Other paintings deal with the imagery of the Greek religious icons, black female American soldiers, French snobbery, German mythology, the influence of the Medicis' in Florence and studies of cast, bugs and sheep. His colors have grown darker and more somber, but his lively intelligence and witty wordplay in his titles remain as fresh as ever.

Colors flow better

"As far as my painting, I think my technique is much more fluid and spontaneous; the colors just seem to flow onto the canvas much easier," Casas said. "Of course, the subject matter is influenced by what I see around me. The great thing about finally seeing the museums of Europe is that I can see things that I have only known from art history books. And when I see something I like, it triggers all sorts of things in my imagination."

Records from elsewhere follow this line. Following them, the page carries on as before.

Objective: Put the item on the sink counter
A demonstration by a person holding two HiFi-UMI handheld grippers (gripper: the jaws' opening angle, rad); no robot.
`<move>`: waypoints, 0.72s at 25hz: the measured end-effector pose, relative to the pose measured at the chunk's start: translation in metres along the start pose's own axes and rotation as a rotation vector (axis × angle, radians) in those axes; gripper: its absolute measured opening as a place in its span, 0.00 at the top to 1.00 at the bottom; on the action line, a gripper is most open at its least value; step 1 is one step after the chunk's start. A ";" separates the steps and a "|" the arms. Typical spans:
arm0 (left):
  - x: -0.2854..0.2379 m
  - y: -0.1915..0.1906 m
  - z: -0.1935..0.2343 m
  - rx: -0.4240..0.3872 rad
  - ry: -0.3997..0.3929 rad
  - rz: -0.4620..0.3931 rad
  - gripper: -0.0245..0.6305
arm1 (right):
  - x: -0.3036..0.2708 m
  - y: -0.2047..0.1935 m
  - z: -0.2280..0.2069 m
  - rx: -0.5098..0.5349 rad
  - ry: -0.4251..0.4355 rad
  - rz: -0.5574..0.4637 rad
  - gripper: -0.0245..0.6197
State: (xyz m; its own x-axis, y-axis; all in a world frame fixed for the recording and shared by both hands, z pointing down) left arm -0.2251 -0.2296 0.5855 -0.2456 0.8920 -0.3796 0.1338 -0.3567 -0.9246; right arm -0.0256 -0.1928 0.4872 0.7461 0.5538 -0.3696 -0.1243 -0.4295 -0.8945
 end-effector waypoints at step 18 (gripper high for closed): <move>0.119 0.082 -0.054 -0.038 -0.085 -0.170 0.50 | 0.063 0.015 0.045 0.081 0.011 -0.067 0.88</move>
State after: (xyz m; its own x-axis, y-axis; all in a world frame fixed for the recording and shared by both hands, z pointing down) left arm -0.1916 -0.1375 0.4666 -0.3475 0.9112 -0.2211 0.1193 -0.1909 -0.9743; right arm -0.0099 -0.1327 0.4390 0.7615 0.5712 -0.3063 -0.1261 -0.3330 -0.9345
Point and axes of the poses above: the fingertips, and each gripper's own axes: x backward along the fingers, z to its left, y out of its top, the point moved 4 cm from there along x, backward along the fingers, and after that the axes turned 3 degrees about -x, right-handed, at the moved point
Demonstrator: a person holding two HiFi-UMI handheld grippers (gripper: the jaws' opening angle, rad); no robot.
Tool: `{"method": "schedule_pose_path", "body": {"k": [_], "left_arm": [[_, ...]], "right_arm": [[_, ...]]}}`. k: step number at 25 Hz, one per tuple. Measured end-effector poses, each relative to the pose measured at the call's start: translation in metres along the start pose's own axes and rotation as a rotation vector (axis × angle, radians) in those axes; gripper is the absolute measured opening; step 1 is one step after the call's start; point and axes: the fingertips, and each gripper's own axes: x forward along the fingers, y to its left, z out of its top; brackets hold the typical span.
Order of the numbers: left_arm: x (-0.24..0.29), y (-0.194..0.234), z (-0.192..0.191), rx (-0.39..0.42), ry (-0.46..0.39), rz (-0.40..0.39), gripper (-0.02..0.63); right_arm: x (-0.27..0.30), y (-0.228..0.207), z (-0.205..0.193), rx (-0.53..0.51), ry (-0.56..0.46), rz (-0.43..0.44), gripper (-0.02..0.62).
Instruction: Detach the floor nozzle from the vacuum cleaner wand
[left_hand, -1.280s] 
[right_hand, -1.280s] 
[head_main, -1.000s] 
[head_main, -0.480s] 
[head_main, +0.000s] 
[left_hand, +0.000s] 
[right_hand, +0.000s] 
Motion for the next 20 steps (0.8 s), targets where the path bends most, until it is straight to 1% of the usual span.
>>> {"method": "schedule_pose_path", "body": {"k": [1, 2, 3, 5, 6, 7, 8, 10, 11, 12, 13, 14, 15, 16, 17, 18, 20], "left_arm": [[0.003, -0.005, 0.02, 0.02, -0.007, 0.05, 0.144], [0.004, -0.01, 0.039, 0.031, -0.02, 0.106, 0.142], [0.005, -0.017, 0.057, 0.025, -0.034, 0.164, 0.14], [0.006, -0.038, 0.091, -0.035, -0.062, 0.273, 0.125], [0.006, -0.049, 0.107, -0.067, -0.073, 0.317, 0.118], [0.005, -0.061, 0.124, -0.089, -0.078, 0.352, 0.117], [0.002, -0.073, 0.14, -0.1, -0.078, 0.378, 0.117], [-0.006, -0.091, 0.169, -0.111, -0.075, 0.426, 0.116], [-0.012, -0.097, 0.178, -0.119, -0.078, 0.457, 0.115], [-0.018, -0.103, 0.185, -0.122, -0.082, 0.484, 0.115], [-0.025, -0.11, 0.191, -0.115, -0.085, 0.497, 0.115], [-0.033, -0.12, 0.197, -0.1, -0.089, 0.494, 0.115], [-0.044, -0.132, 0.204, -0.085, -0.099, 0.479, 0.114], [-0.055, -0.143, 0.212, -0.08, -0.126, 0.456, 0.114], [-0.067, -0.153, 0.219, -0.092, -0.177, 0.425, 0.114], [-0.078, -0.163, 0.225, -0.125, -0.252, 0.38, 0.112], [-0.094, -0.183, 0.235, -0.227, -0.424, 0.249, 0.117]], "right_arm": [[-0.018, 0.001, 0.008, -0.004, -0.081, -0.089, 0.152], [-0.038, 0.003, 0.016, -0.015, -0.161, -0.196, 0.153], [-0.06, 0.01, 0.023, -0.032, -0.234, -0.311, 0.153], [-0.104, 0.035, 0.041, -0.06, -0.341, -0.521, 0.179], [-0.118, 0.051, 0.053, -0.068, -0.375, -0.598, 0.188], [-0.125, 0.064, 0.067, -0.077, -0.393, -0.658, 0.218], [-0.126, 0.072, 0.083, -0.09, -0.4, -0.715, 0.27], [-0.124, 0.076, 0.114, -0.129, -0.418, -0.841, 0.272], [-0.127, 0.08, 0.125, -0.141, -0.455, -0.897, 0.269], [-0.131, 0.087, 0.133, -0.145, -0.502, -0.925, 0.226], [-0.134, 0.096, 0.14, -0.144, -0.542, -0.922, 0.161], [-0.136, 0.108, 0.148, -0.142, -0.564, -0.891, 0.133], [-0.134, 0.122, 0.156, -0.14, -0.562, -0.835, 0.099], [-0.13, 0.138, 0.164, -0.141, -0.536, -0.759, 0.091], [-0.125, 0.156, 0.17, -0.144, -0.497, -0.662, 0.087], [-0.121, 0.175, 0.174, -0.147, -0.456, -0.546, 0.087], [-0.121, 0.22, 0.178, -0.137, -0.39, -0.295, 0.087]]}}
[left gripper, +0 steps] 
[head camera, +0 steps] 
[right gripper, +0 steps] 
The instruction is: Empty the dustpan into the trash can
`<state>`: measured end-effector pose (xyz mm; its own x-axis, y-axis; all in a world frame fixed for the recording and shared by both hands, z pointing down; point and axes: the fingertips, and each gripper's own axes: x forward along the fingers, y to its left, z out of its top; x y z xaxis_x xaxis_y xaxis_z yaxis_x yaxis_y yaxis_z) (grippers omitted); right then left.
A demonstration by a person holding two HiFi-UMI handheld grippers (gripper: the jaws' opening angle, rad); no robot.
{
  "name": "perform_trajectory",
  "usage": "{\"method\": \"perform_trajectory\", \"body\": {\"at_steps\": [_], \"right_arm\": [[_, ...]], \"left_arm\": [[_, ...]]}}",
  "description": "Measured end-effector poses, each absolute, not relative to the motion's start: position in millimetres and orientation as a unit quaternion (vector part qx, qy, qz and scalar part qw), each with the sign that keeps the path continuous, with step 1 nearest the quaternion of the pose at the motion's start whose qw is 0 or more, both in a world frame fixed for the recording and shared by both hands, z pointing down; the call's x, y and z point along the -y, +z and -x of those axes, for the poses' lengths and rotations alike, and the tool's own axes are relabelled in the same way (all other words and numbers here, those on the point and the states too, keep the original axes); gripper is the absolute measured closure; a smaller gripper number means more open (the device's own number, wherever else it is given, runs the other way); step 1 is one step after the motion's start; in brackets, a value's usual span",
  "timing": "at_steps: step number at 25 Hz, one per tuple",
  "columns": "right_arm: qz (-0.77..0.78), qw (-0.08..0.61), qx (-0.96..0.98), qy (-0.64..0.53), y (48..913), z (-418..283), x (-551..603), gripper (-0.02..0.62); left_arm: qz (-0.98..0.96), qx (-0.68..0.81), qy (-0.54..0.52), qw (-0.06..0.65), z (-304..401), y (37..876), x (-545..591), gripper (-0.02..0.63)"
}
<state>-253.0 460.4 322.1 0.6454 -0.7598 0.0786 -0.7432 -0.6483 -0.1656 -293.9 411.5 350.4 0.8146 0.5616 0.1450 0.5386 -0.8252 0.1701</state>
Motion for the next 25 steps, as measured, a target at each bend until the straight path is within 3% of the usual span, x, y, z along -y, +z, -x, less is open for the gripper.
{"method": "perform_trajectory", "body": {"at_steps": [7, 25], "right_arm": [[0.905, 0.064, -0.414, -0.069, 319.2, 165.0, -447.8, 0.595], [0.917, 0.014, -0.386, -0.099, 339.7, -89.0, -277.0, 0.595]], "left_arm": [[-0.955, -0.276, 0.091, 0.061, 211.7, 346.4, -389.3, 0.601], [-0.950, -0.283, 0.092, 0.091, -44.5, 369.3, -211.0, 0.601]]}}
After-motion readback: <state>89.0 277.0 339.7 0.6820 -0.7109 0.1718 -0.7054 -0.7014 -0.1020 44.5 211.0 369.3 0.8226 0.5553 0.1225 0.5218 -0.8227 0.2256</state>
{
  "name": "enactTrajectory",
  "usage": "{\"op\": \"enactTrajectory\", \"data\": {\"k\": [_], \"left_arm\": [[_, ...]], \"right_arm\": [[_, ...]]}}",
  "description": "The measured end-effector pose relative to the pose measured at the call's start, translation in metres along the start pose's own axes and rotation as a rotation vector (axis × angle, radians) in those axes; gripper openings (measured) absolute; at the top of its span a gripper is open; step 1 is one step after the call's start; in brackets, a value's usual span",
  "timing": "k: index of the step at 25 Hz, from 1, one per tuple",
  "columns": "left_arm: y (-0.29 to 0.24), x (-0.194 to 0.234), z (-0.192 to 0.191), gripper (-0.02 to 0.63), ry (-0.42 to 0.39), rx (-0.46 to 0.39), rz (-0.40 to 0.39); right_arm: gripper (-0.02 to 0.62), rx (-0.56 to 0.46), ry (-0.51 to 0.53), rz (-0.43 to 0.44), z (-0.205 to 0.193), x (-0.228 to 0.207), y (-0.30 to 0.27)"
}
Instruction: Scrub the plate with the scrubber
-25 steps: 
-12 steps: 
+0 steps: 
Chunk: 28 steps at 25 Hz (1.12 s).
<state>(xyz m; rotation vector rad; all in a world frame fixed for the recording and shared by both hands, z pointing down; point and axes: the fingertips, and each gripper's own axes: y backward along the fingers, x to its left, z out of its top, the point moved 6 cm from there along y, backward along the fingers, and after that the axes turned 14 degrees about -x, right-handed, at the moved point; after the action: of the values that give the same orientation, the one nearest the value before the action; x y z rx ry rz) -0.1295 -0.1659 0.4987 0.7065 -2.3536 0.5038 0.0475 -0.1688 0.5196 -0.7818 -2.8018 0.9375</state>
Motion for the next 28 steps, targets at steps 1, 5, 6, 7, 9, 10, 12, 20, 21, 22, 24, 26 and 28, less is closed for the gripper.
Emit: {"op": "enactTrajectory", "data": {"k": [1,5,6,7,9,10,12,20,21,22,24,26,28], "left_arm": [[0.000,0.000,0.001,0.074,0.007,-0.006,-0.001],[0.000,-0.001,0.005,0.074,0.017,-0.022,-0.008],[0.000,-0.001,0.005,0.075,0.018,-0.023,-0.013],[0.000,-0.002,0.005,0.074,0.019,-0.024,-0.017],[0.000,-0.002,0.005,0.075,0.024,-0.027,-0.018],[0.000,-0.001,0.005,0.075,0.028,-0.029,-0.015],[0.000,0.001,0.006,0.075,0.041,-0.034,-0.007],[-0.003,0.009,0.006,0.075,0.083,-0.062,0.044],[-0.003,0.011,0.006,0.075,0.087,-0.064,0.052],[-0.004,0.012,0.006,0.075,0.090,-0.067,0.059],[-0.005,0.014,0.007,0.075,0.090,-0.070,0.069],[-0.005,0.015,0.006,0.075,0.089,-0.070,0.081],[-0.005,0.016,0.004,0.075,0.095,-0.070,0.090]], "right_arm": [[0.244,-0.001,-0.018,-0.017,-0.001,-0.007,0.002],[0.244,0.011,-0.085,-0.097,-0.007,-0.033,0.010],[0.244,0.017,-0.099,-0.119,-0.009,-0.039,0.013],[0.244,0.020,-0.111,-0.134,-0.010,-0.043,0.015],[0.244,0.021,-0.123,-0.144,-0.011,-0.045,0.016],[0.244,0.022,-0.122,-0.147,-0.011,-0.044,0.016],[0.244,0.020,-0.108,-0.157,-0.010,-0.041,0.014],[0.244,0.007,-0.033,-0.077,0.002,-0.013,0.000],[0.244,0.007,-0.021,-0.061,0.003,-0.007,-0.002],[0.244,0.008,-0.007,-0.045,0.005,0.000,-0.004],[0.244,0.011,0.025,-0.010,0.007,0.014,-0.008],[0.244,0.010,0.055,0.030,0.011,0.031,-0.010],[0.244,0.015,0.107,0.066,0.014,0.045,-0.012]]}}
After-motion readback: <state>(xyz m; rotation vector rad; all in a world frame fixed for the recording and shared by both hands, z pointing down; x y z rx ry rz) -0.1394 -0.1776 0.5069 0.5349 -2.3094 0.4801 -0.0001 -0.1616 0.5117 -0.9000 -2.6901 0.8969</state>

The rest of the exhibit consists of new work by Martinez. Particularly impressive are his new altarlike large paintings based on the landscape of South Texas. The Virgin of Guadalupe shines over his "Brush Pile of the Imagination in South Texas," incorporating thorny branches and corrugated surfaces reminiscent of tin roofs. Richly painted in dark, moody colors and heavily textured, Martinez's new work makes South Texas seem mysterious and strangely powerful.

Both exhibits will remain on display through Aug. 31 at the Jansen-Perez Gallery, 175 E. Houston St., 227-0900. Hours are noon to 6 p.m. Tuesdays-Fridays and 10 a.m.-3 p.m. Saturdays.

[[image - photograph of a painting]]
PHOTO SPECIAL TO THE EXPRESS~NEWS
Painter Mel Casas left San Antonio College to move to Italy. The move produced a considerable change in his work, as shown in this one called 'Icon II."